**TASK DETAILS:** Find the line with "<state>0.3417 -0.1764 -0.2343" in the entries below, then reproduce it and every line after it down to and including the line with "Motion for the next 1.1", exactly.

[Stored items]

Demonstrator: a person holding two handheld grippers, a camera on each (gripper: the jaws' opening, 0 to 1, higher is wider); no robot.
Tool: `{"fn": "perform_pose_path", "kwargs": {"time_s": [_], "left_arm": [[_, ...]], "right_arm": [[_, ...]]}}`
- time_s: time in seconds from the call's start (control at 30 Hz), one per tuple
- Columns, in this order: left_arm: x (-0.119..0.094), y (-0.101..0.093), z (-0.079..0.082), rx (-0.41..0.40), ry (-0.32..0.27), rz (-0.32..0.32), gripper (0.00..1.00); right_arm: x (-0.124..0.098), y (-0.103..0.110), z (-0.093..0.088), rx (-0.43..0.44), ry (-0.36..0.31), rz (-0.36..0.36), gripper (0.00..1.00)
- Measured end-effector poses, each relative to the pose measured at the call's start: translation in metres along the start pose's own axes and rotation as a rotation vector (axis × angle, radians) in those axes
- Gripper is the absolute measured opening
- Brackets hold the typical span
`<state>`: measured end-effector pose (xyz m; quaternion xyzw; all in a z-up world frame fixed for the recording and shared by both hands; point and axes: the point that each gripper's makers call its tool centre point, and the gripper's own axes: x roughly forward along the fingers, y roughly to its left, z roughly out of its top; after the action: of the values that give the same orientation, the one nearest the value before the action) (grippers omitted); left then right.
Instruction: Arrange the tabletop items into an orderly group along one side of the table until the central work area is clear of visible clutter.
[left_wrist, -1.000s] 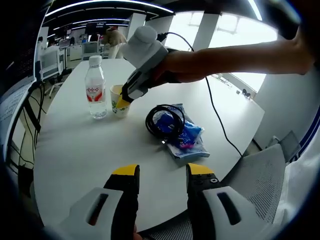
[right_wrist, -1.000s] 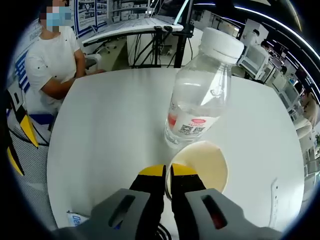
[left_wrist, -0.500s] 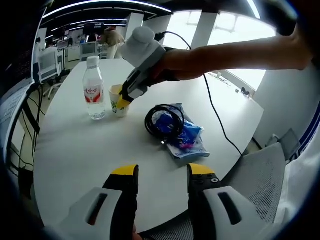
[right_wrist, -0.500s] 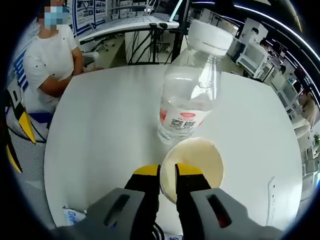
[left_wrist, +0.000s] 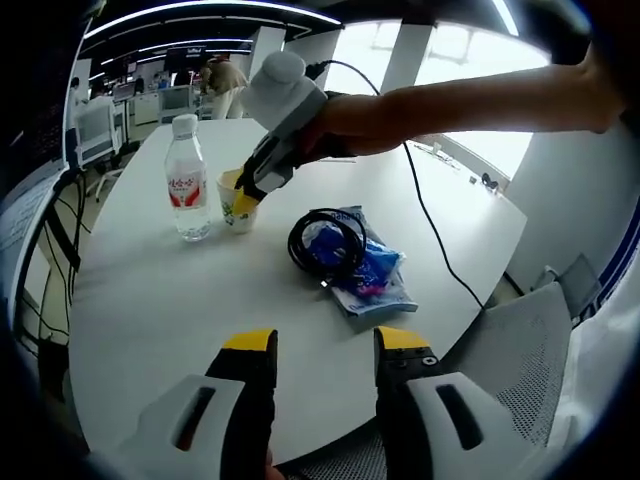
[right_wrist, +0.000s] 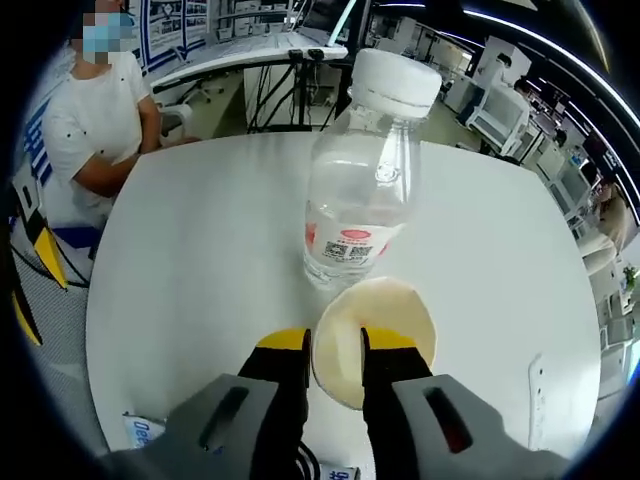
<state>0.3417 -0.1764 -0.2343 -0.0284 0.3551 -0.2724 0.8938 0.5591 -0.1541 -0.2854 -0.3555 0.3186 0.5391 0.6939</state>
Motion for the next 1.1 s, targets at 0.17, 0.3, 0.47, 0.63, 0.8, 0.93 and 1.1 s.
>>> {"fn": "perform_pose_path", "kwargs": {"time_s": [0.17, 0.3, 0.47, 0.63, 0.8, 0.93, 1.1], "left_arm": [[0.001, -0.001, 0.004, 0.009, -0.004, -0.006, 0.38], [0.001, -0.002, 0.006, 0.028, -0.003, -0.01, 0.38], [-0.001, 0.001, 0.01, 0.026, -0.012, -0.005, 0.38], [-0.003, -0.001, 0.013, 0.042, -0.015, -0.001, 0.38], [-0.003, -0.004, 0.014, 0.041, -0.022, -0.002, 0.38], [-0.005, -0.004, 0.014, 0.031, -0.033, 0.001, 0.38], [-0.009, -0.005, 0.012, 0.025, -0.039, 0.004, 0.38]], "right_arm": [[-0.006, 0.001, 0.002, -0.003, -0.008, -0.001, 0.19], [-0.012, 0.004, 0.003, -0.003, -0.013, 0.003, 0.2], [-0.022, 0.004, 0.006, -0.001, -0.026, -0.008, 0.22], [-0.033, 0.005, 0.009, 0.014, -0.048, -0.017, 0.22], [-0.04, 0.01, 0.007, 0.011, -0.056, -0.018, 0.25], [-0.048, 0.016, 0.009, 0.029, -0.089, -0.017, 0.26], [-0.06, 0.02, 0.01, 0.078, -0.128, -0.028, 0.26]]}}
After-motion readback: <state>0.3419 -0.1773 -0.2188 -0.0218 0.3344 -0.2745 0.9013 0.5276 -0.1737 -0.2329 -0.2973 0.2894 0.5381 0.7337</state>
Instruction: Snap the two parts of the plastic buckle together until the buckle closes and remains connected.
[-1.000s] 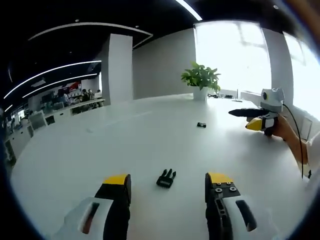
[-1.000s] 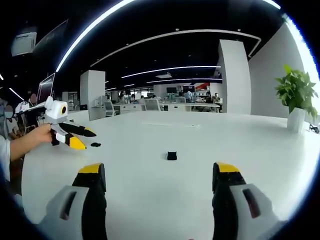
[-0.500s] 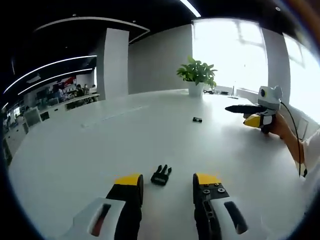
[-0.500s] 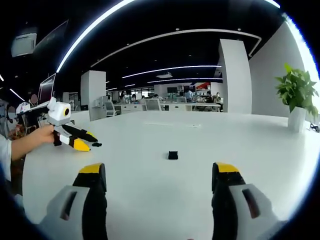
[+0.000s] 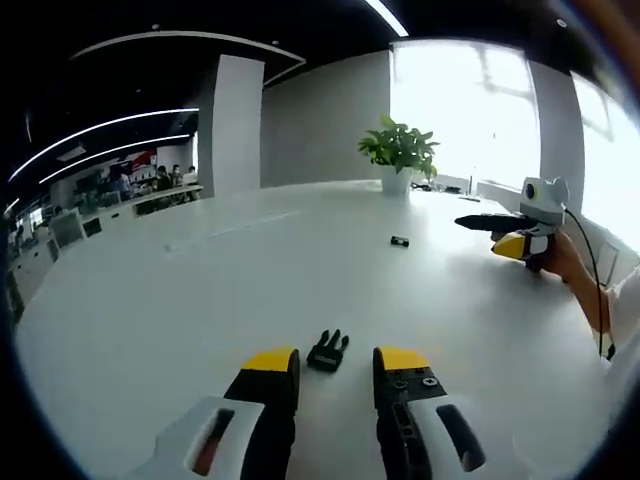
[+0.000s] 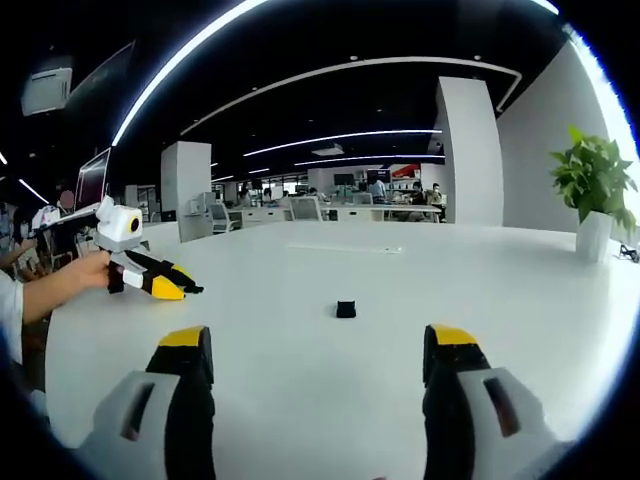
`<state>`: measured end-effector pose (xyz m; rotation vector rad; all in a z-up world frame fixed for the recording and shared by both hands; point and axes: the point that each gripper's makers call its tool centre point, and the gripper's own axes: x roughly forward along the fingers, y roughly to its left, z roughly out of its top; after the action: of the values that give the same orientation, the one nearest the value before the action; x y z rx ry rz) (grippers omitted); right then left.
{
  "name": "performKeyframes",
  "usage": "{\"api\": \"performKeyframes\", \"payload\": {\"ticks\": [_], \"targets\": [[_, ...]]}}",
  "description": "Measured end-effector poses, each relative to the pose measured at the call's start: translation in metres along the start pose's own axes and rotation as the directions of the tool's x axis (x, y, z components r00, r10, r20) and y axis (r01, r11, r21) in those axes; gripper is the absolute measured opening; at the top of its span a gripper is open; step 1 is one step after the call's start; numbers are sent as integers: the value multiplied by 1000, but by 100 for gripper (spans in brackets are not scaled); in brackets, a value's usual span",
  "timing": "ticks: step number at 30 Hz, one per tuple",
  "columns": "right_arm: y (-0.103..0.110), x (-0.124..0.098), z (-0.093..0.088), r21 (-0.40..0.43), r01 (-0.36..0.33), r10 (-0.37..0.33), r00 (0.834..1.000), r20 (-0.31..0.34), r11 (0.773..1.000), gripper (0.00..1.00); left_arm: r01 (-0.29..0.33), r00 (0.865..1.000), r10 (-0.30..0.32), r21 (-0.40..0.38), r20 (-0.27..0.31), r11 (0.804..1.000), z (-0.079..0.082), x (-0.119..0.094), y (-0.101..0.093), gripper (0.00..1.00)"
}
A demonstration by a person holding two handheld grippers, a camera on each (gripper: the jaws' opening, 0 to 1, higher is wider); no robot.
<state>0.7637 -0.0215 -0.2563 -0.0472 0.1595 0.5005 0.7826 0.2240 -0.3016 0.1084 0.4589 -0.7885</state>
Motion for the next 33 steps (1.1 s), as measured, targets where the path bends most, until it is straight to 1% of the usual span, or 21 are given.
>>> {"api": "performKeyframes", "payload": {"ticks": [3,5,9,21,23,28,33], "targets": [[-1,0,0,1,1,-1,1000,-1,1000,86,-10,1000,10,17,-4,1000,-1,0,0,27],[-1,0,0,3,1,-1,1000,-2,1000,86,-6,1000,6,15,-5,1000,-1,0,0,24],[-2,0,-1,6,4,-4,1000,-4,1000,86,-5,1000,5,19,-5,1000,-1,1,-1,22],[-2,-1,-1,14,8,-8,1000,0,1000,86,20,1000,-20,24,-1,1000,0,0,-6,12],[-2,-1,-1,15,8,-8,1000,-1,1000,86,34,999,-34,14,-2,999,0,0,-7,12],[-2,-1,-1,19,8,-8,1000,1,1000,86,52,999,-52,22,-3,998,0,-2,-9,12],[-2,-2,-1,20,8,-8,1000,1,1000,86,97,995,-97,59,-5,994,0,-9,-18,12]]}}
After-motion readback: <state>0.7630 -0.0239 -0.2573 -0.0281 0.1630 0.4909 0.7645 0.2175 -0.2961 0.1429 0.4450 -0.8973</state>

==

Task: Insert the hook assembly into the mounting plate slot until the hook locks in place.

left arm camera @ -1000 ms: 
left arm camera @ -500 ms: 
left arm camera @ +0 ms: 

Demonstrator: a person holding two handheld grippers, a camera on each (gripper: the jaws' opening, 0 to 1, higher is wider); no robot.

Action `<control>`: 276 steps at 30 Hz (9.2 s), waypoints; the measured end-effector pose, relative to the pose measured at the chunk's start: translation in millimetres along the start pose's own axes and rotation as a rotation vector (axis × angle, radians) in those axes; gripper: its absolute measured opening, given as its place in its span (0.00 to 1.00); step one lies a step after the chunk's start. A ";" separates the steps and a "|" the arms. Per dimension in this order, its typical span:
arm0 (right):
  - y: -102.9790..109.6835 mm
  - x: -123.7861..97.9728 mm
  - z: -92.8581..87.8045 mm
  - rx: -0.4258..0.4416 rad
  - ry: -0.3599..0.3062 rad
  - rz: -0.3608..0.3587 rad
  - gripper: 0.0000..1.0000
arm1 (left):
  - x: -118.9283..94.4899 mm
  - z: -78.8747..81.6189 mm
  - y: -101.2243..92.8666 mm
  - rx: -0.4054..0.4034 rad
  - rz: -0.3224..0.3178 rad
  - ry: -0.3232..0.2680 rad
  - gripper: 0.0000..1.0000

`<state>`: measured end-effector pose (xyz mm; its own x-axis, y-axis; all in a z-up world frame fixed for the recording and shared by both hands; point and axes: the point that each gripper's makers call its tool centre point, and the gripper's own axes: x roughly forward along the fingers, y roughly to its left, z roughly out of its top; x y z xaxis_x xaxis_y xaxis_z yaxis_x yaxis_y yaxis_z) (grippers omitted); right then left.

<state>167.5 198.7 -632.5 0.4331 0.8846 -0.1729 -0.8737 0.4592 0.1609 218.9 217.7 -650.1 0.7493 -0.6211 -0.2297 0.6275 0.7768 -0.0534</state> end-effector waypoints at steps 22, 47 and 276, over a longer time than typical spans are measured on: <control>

**TASK RESULT:**
<state>0.3417 -0.1764 -0.2343 -0.0284 0.3551 -0.2724 0.8938 0.5591 -0.1541 -0.2854 -0.3555 0.3186 0.5391 0.6939</state>
Motion for the next 1.1 s, targets at 0.17, 0.3, 0.47, 0.63, 0.8, 0.93 and 1.1 s.

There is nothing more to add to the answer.